CRÍTICA | ‘O Fantasma da Sicília’ fantasia o sofrimento que sicilianos passaram nas mãos da máfia

Bruno Giacobbo

O primeiro longa-metragem da dupla de diretores e roteiristas Fábio Grassadonia e Antônio Piazza, “Salvo: Uma História de Amor e Máfia” (2013), foi um enorme sucesso, acumulando indicações e prêmios mundo afora, ao longo de seu périplo por festivais internacionais. O plot, o florescer de uma paixão abrasada pelo clima quente do sul da Itália, em uma trama propositalmente arrastada, causou estranheza para quem esperava mais máfia e menos amor. Em seu segundo filme, a dupla decidiu continuar explorando o terreno que lhes é familiar, só que o súbito romance entre um assassino profissional da Cosa Nostra e uma mulher cega, deu lugar a um namorico entres dois jovens de tenra idade e nenhuma experiência.

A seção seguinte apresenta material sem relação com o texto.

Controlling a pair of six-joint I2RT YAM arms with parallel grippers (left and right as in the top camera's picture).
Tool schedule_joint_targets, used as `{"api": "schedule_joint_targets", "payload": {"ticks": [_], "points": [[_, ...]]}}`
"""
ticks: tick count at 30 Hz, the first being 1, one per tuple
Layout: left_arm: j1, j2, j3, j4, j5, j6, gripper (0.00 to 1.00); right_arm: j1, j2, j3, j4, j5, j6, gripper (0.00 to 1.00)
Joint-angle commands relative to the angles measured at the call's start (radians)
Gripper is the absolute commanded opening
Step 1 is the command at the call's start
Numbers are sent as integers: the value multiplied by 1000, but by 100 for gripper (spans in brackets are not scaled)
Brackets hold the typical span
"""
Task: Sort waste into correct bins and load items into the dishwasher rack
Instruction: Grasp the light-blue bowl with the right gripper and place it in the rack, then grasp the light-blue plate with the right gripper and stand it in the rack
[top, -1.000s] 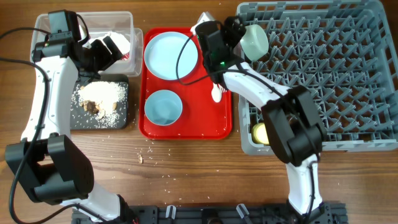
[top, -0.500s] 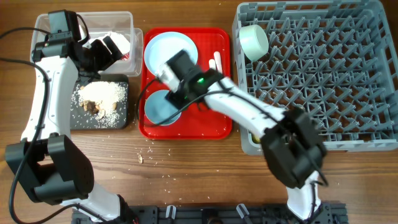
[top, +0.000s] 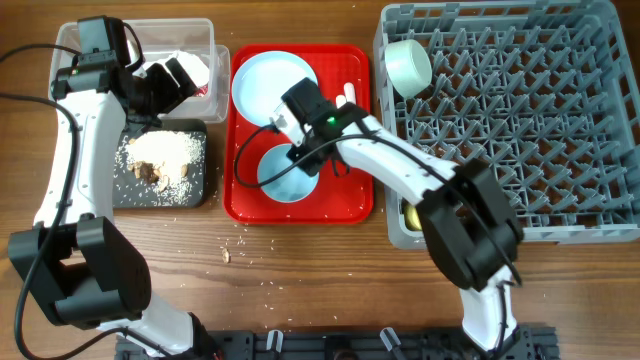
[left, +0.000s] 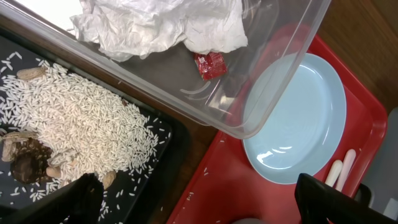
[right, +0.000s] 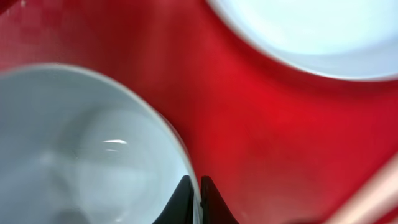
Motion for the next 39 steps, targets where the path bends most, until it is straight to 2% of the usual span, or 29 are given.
{"api": "schedule_joint_targets", "payload": {"ticks": [1, 3, 5, 6, 7, 8, 9, 10, 13, 17, 20, 37, 39], "points": [[3, -23, 17, 2, 2, -2, 100, -48, -214, 25, -9, 54, 53, 4], [3, -23, 17, 2, 2, -2, 100, -87, -352, 25, -8, 236, 136, 4], [3, -23, 17, 2, 2, -2, 100, -153, -475, 24, -51, 666, 356, 4], [3, -23, 17, 2, 2, -2, 100, -175, -485, 24, -92, 836, 454, 4], [3, -23, 17, 2, 2, -2, 100, -190, -462, -1, -184, 1127, 523, 4], [3, -23, 17, 2, 2, -2, 100, -190, -438, -18, -269, 1282, 522, 4], [3, -23, 17, 2, 2, -2, 100, -190, -422, -26, -321, 1340, 523, 4], [3, -23, 17, 2, 2, -2, 100, -190, -403, -42, -368, 1373, 525, 4], [3, -23, 17, 2, 2, -2, 100, -189, -346, -126, -329, 1372, 516, 5], [3, -23, 17, 2, 2, -2, 100, -189, -233, -132, -138, 1495, 311, 4], [3, -23, 17, 2, 2, -2, 100, -189, -175, -132, -68, 1551, 213, 4], [3, -23, 17, 2, 2, -2, 100, -89, -135, -135, -75, 1336, 128, 5], [3, -23, 17, 2, 2, -2, 100, -66, -135, -135, -75, 1336, 127, 11]]}}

Giuseppe (Gaetano Fernandez) e Luna (Júlia Jedikowska) são colegas de escola e moram em um vilarejo à beira-mar, na Sicília. Juntos, estão descobrindo as coisas do coração. A mãe dela (Sabine Timoteo) não gosta dele. Aparentemente, o motivo é a diferença social. A família do menino tem dinheiro, um haras e uma casa chique. Já eles, ainda que possuam uma sauna, vivem em um casebre encarrapitado na encosta de um monte, ao lado de tantas outras residências iguais. Uma implicância mundana fadada ao esquecimento.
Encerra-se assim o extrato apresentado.